Threatening in order to Control
- VictoryLife House
- Oct 16, 2020
- 2 min read
MJ: One really great way to control someone is to threaten them. Would they follow through with the threat is the question that puts fear into someone’s mind. The threat could even be through silent body language of a man leaning in toward a woman, puffing himself up to look larger, hands in fists at his sides, a stone-like expression, a low growl of a response if he answers a question or speaks to her. From the woman’s perspective, the innuendo is that he can hurt me…and he says this without a word. A man can be vocal with his threats in telling her what he could do to her giving her imagination a wild run. Would he really follow through? She has no idea. She might think, “Who would say things like that if they weren’t serious?” She might also think, “He loves me…he would never hurt me…he’s just blowing smoke.” He could throw things past her at random times. He could hit walls and leave holes in them leaving proof of his ability to harm. If given time, perhaps he might actually begin to make good on his threats. I had my own coping skills well established. What I am curious about Percell, is what are options during this type of encounter? What about after the event? If escalation is a potential problem, what would you recommend for her to do in order to keep her wits about her?
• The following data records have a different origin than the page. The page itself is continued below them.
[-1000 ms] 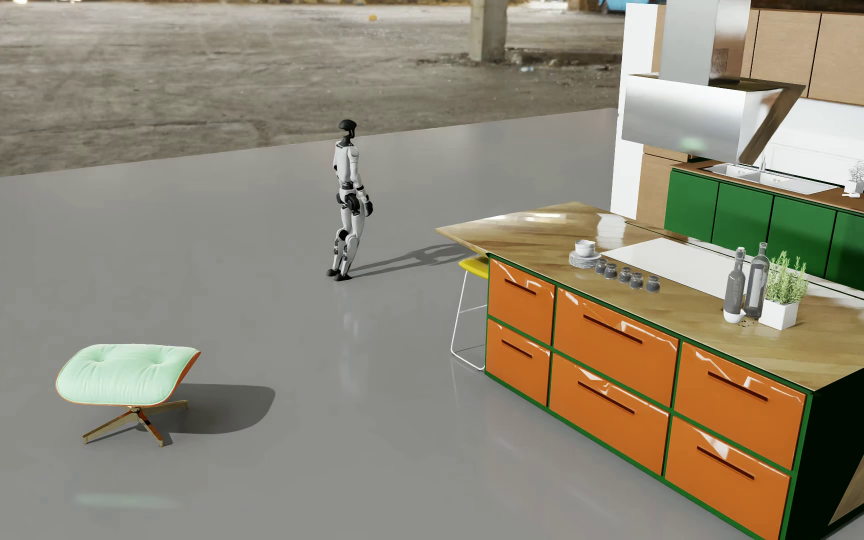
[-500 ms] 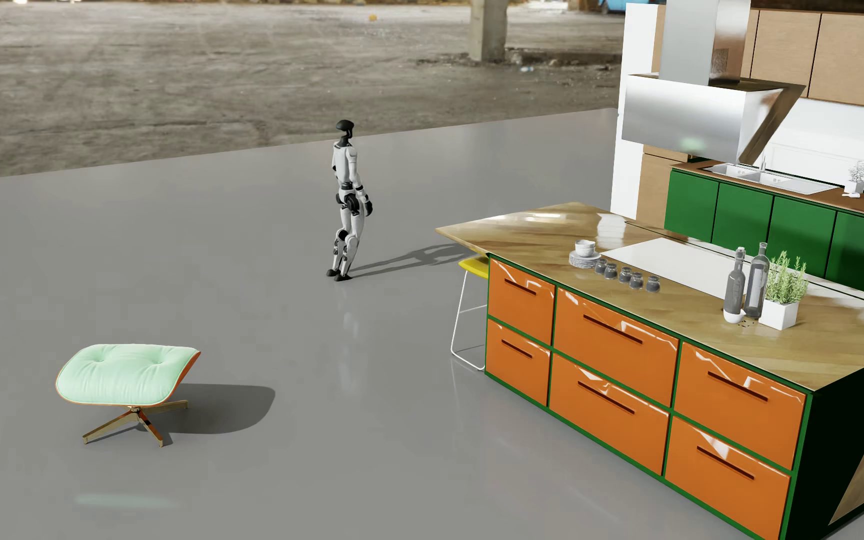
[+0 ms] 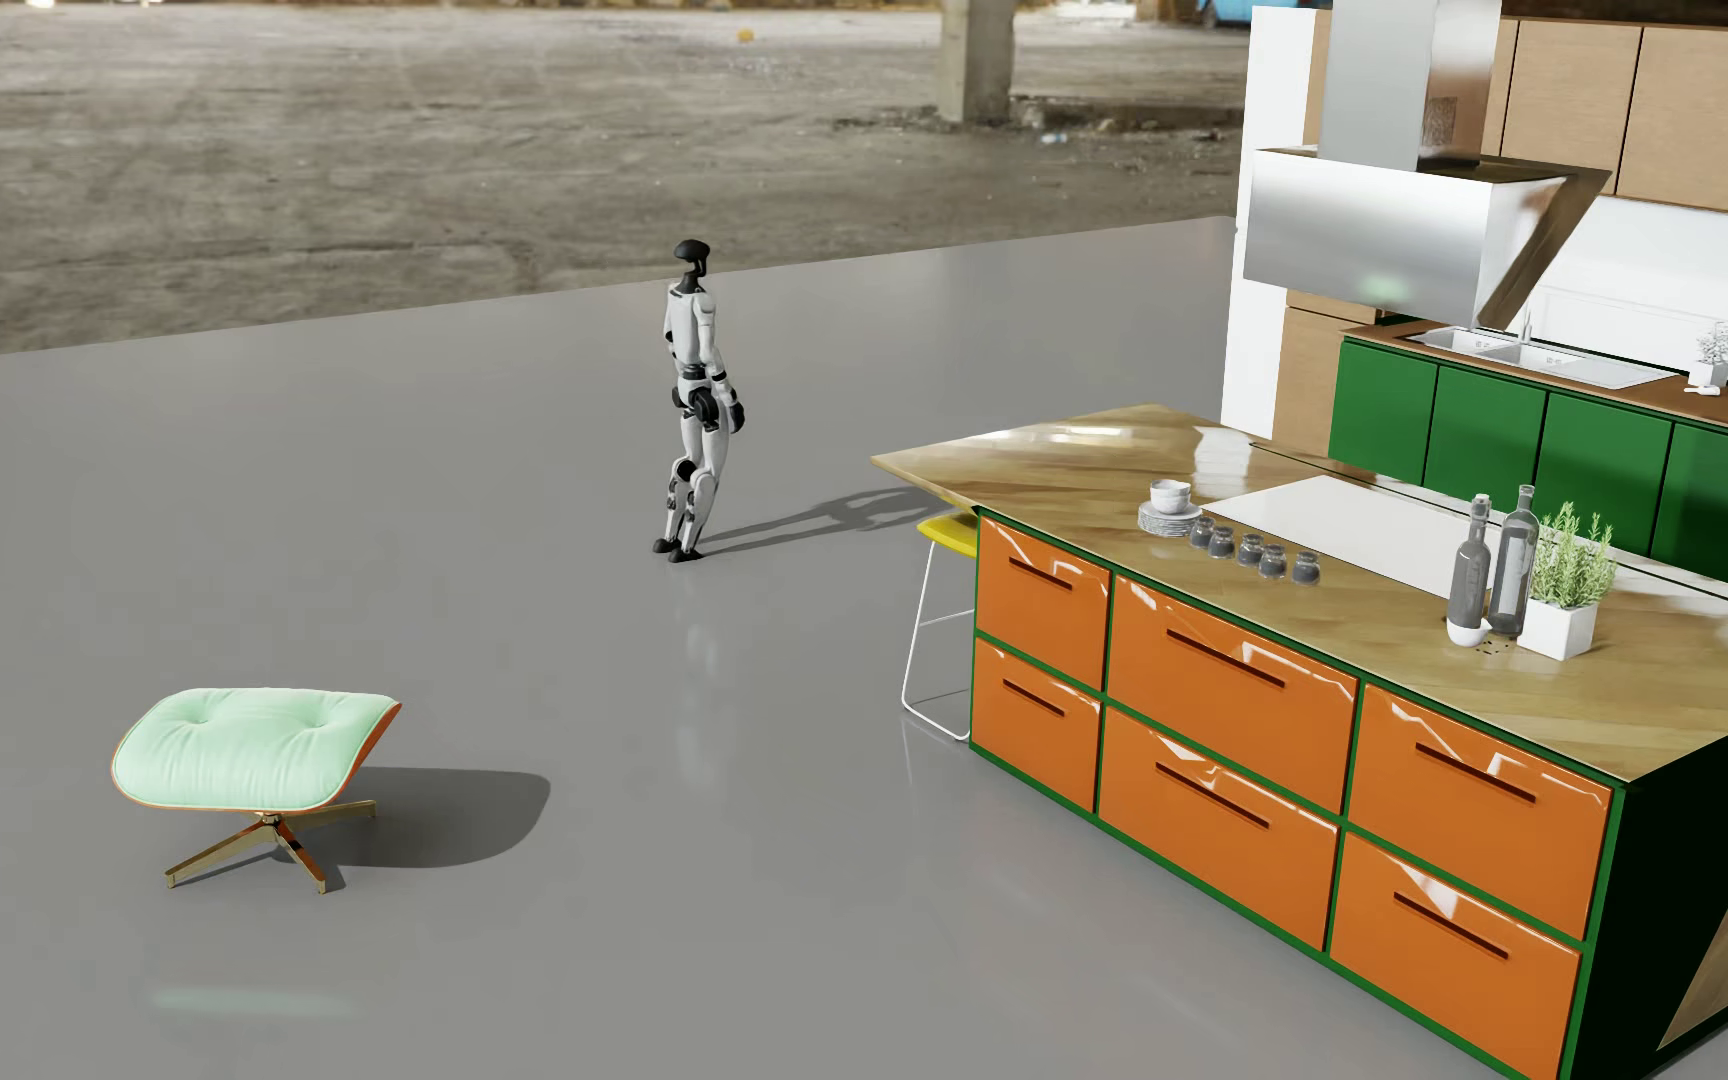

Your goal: Wait

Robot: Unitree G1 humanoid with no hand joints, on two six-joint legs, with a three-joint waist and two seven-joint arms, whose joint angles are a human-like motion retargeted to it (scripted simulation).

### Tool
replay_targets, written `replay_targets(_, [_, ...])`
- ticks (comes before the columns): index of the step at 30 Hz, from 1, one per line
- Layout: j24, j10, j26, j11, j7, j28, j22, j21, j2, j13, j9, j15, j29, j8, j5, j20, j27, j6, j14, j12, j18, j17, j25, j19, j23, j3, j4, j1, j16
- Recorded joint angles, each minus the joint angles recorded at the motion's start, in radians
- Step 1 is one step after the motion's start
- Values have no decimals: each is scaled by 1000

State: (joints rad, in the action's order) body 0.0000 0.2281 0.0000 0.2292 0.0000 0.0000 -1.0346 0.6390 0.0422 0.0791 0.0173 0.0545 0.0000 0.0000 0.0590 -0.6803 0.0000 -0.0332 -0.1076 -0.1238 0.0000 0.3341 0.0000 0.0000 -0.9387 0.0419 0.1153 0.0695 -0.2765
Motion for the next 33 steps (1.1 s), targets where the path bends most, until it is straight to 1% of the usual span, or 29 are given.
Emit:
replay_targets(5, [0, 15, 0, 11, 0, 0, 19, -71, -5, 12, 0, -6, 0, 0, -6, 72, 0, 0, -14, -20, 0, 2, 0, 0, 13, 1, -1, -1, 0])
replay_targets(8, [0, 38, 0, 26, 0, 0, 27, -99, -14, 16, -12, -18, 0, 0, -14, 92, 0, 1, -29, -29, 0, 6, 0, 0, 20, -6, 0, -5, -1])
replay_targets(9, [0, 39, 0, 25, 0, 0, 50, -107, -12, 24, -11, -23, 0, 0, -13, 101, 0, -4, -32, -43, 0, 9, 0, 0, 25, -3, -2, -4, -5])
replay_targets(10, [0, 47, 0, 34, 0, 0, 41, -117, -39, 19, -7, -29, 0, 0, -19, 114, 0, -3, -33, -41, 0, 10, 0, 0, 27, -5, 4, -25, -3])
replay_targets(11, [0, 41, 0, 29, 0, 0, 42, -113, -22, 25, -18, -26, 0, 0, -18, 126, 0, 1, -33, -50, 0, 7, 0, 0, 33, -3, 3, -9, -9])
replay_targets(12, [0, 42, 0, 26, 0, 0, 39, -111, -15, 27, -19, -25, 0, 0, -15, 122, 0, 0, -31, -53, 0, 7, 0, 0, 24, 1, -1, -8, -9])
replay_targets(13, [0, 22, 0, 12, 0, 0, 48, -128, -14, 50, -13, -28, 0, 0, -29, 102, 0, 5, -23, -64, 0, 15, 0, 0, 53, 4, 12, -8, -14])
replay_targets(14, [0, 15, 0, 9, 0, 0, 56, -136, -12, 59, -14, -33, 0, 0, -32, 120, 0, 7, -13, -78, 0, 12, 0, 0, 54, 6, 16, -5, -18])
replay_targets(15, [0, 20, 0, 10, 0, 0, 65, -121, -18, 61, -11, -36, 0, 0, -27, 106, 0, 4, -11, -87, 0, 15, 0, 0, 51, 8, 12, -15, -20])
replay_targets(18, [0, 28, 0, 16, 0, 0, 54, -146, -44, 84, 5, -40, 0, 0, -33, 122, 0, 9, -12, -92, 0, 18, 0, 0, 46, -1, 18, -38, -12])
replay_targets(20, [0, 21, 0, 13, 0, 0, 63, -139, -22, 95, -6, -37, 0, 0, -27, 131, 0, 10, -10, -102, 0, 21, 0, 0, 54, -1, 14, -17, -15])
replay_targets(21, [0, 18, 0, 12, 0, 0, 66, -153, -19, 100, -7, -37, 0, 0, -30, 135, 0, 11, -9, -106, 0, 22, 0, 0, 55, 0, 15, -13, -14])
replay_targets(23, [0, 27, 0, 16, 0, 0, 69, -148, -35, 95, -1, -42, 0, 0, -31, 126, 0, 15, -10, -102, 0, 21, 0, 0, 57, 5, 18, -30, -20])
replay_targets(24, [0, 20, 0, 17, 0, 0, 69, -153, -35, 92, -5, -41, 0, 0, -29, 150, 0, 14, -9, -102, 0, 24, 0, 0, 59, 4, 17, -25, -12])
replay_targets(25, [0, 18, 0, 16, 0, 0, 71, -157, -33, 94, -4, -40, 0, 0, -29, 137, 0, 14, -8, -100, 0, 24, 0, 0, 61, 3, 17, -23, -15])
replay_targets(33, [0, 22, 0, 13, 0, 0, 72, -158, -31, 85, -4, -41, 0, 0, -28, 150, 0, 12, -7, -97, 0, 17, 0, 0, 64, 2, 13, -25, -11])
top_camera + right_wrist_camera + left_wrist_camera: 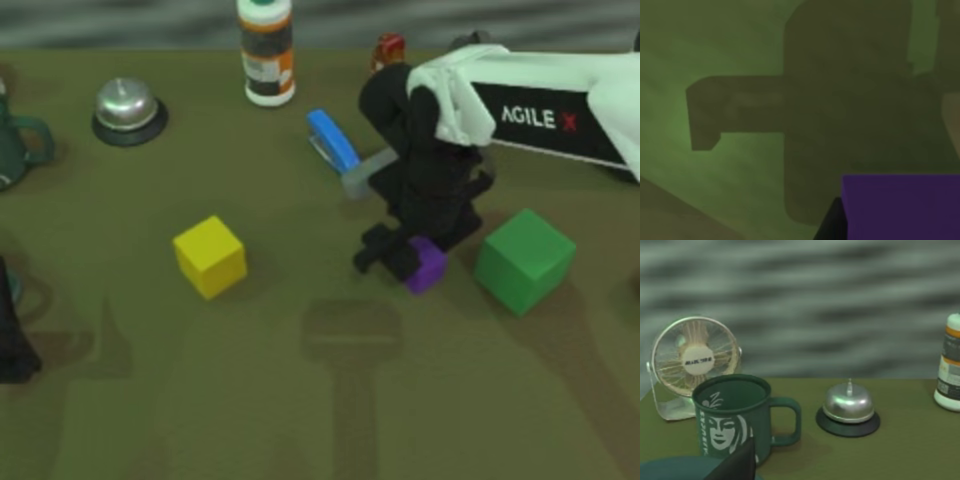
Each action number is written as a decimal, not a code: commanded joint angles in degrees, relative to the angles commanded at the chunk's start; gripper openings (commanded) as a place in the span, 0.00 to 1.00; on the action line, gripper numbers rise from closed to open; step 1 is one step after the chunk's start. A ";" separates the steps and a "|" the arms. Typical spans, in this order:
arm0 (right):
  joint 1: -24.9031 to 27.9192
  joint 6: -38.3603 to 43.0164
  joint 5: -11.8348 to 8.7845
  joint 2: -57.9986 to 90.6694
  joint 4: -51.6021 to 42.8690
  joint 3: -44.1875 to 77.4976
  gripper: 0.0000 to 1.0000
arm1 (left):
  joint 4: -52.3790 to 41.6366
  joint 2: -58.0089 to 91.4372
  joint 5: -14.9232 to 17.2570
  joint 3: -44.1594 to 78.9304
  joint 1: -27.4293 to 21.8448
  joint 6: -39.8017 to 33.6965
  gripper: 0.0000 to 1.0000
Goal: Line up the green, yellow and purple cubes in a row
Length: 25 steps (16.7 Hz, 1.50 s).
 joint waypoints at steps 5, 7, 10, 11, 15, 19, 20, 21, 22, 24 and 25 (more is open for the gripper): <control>-0.01 0.13 -0.22 -2.16 -1.56 1.37 0.00 | 0.00 0.00 0.00 0.00 0.00 0.00 1.00; 0.02 0.21 -0.22 -3.08 -4.73 3.64 0.00 | 0.00 0.00 0.00 0.00 0.00 0.00 1.00; 0.25 0.16 -0.25 -4.86 -11.19 7.65 0.00 | 0.00 0.00 0.00 0.00 0.00 0.00 1.00; 0.33 0.12 -0.27 -5.42 -12.64 8.72 0.00 | 0.00 0.00 0.00 0.00 0.00 0.00 1.00; 0.38 0.09 -0.28 -6.01 -13.75 9.63 0.00 | 0.00 0.00 0.00 0.00 0.00 0.00 1.00; 0.46 2.33 -0.22 -6.83 -13.30 8.19 0.00 | 0.00 0.00 0.00 0.00 0.00 0.00 1.00; 0.71 4.25 -0.15 -7.74 -13.00 6.99 0.00 | 0.00 0.00 0.00 0.00 0.00 0.00 1.00; 0.99 6.68 -0.07 -8.88 -12.65 5.47 0.00 | 0.00 0.00 0.00 0.00 0.00 0.00 1.00; 1.30 9.57 0.02 -10.22 -12.24 3.66 0.00 | 0.00 0.00 0.00 0.00 0.00 0.00 1.00; 1.99 16.74 0.21 -13.33 -11.30 -0.68 0.00 | 0.00 0.00 0.00 0.00 0.00 0.00 1.00; 2.38 20.73 0.31 -14.98 -10.82 -3.04 0.00 | 0.00 0.00 0.00 0.00 0.00 0.00 1.00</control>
Percell: Of course, this question cannot accurately be answered without exact circumstance. Yet, in a general regard, you are right; all of those questions race through the woman’s mind, which is exactly the caused intent of the man. But bullies cannot bully someone when there is no victim. Do not give anyone the mental or emotional power to control your life. Remove yourself from the situation... either during or after, and most certainly if escalation seems inevitable. You cannot reason with delusion. Quietly appeasing the situation until a more opportune moment of escape is understandable. Sadly, this often seems to be easier said than done.